Marea nera. Macondo è la Chernobyl del petrolio, quanto meno quello estratto in acque profonde, e sta generando in America reazioni molto simili. Come allora il nucleare fu fermato solo in Europa occidentale, così le acque profonde continueranno a essere oggetto d’interesse in Brasile e nel Golfo di Guinea. In questi giorni il petrolio è sceso, trascinando i titoli del settore e deprimendo per questa via le borse, perché i mercati si sono fissati con l’idea del rallentamento ciclico. In realtà, almeno sulle scadenze lontane, l’interdizione dell’estrazione nel Golfo del Messico dovrebbe sostenere le quotazioni del greggio, sia pure marginalmente, e rallentare la discesa dei prezzi di gas e carbone, molto compressi anche da un forte short.

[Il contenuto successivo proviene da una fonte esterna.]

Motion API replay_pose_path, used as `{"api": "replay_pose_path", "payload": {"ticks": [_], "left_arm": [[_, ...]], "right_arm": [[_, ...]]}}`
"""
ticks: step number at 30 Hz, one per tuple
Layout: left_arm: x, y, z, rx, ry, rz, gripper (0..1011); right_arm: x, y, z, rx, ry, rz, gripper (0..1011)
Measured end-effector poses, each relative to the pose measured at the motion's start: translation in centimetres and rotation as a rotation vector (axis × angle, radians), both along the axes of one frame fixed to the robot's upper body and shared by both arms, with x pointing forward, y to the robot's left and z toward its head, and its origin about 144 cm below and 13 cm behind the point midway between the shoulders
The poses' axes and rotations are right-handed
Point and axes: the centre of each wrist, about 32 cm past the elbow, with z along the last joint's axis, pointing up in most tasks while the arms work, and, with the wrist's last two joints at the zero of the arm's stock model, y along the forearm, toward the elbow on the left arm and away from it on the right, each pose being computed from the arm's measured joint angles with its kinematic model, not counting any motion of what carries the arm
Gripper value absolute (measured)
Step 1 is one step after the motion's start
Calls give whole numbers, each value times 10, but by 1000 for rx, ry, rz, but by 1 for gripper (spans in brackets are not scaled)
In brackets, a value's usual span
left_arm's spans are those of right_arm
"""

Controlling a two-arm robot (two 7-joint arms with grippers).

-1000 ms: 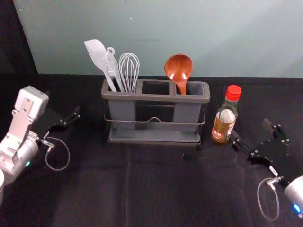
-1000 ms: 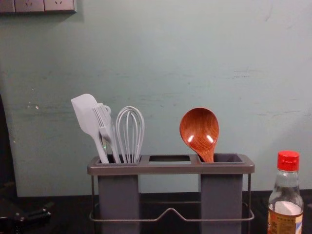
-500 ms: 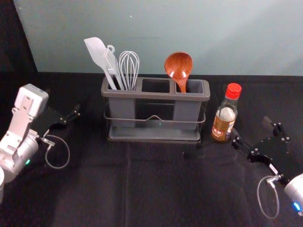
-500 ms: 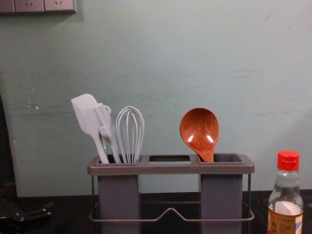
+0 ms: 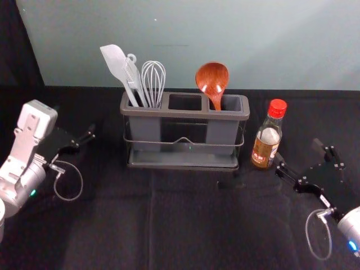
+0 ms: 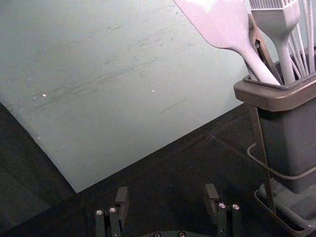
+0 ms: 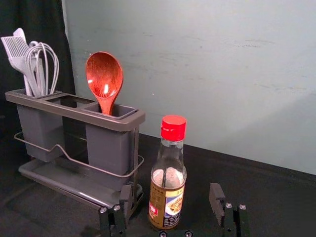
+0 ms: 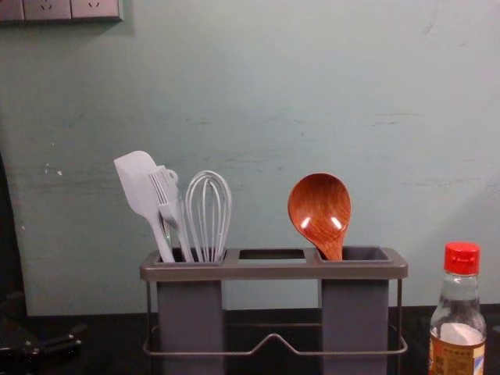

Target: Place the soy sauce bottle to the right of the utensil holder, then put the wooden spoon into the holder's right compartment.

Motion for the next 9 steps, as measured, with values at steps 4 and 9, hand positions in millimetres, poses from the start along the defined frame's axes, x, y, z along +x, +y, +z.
{"api": "replay_pose_path", "payload": {"ticks": [4,9], "left_arm": [[0,0,0,0,0,0,1005],[0,0,0,0,0,0,1005]], "right_arm": [[0,0,0,0,0,0,1002],[0,0,0,0,0,0,1002]]}}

Mercati. Nell’ultimo mese i dati macro sono stati sistematicamente ignorati. La contemplazione del debito pubblico ha ipnotizzato e depresso borse e crediti, impedendo una ripresa a V dei corsi dopo la correzione. Ora si va verso un maggiore equilibrio. Confusi e storditi, molti investitori hanno chiuso le loro posizioni e si sono messi a guardare. La liquidità è scesa e la microvolatilità è salita, con bruschi salti nelle quotazioni da un’ora all’altra e chiusure a Wall Street che rovesciano in dieci minuti l’impostazione delle 24 ore precedenti. Il mercato è prezzato per un rallentamento del ciclo globale già iniziato. In realtà i segni di indebolimento sono modesti e i portafogli scarichi, condizione ideale per un cauto recupero dei corsi.